Johannes' answer is correct.

However, as to why declaring count as static might make it appear to work. When count is declared as non-static, it will typically live immediately after buf[] in memory (on the stack). However, when declared as static, it will not be on the stack, and so will not be corrupted when you write past the end of buf[].

Oli Charlesworth
A: 

I concur, if you exceed an arrays bounds you cause an out of bounds exception. Or in non managed languages like C/C++ you could end up writing/reading into the next lot of memory address, of the memory of my non null terminated string running off into another objects memory wasn't fun.

I am somewhat curious to where is your static object, you declare them all as variables, there is no static object in sight.
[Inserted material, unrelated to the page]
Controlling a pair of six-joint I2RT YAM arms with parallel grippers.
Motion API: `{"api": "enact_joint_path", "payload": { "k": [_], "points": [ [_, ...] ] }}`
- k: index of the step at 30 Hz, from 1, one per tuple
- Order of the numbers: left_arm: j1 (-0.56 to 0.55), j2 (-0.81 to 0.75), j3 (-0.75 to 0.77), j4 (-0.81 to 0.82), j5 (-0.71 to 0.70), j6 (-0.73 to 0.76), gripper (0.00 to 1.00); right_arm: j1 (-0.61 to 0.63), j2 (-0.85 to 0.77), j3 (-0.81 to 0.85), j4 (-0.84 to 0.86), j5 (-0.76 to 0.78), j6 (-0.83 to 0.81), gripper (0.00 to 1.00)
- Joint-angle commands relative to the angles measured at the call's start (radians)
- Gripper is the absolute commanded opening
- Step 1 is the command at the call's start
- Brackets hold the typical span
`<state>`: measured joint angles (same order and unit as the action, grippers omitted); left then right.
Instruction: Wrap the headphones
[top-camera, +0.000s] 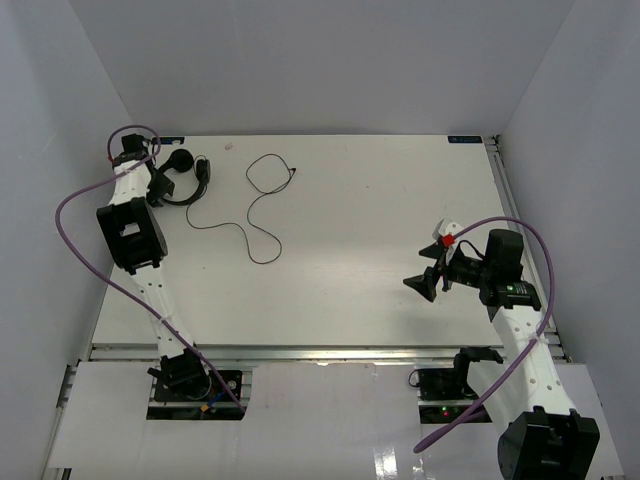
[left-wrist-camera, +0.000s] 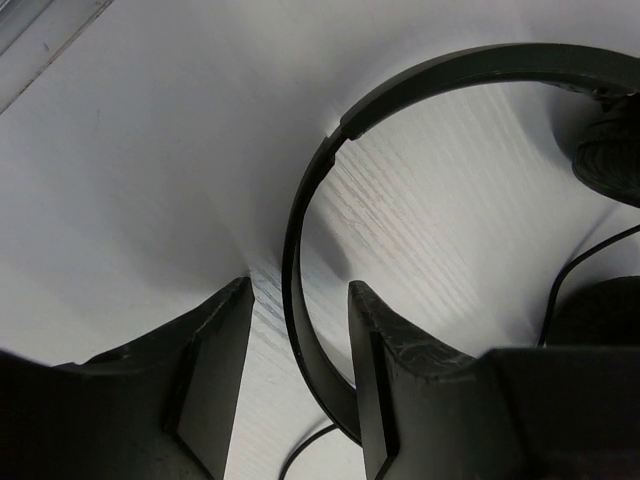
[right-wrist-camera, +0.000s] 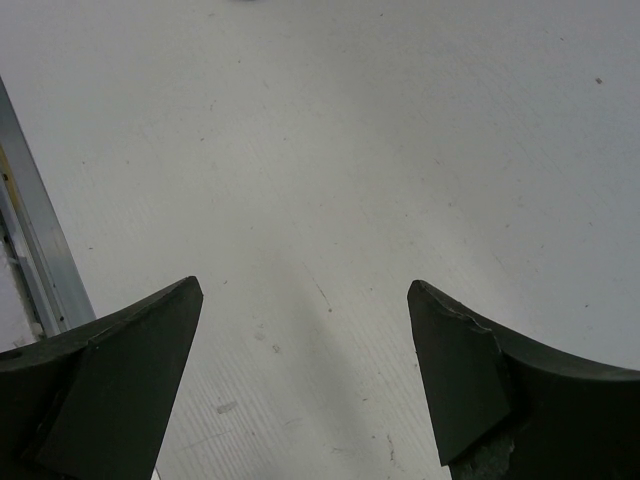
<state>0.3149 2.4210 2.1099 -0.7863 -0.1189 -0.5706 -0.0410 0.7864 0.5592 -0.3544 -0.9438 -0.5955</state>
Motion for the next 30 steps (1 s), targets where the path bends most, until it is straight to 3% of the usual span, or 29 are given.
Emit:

The above code should always exceed the array as i is checked against max first, then i is increased which puts i one more than max, giving you an off by 1 error.

JonWillis
A: 

I'd like to read the book, but I imagine it's displaying examples of "Voodoo Programming", where you try random stuff until it stops breaking, and call that a success.

As mentioned elsewhere, all you'd do by declaring it static is move count to a different place, which would mean that the assert might pass. To an inexperienced programmer, that would be enough to submit, at which point you have buffer overrunning code in your production environment.

Of course, I'd expect that "i" would then be overwritten, which would be even worse as it's a control variable for the loop, but I could be wrong about that.